Possibly if we just had a symlink
configs/omap_5430evm/base/main.conf --> arch/arm/configs/omap_5430evm_defconfig
but then that defconfig has some non board specific stuff, like EXT file-systems configured. And Andrey's Android branch would have TI's Android topics, so that 'base' defconfig file would also gain TI's Android flavourings. (Neither of these issues might be a problem in practice.)
It's really preferable to keep to one defconfig for everything but sometimes that won't be possible (you were saying you might need more than one for presumably very basic reasons).
It depends what more than one defconfig means. I was suggesting that we have multiple fragments so topics could have there own fragment if necessary, for when people don't have stacked topics to modify a single defconfig. I also suggested it might be wise for a get-out-of-jail method so a board could override distro options. (Perhaps the later shouldn't be made part of the normal workflow and instead be a manual hack applied by distro maintainer in exceptional circumstances.)

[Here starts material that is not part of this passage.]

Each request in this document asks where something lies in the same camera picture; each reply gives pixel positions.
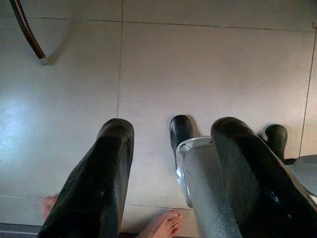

In that case the config deltas will need to be applied to n defconfigs as part of the rebase / merge process creating the output tree.
So it might be simpler instead of using multiple symlinks if the LT base tree creates and maintains a text file that is a list of "defconfigs this tree maintains" which will all get processed by the topic management scripts in turn for each config delta when the flavourings are added.
I though the distro building would be using merge_config.sh to generate the .config for the build, therefore this would all just be as simple as having it use the argument "my-board-config-directory/*" instead of "my-board-config-file".
For most cases I would guess even "cat my-board-config-directory/*
board.conf" would work. So perhaps we could allow each board to specify
a shell script to generate a config rather than coming up with a mechanism we all agree on? We could also pass the distro as an argument so the script could apply hacks as appropriate.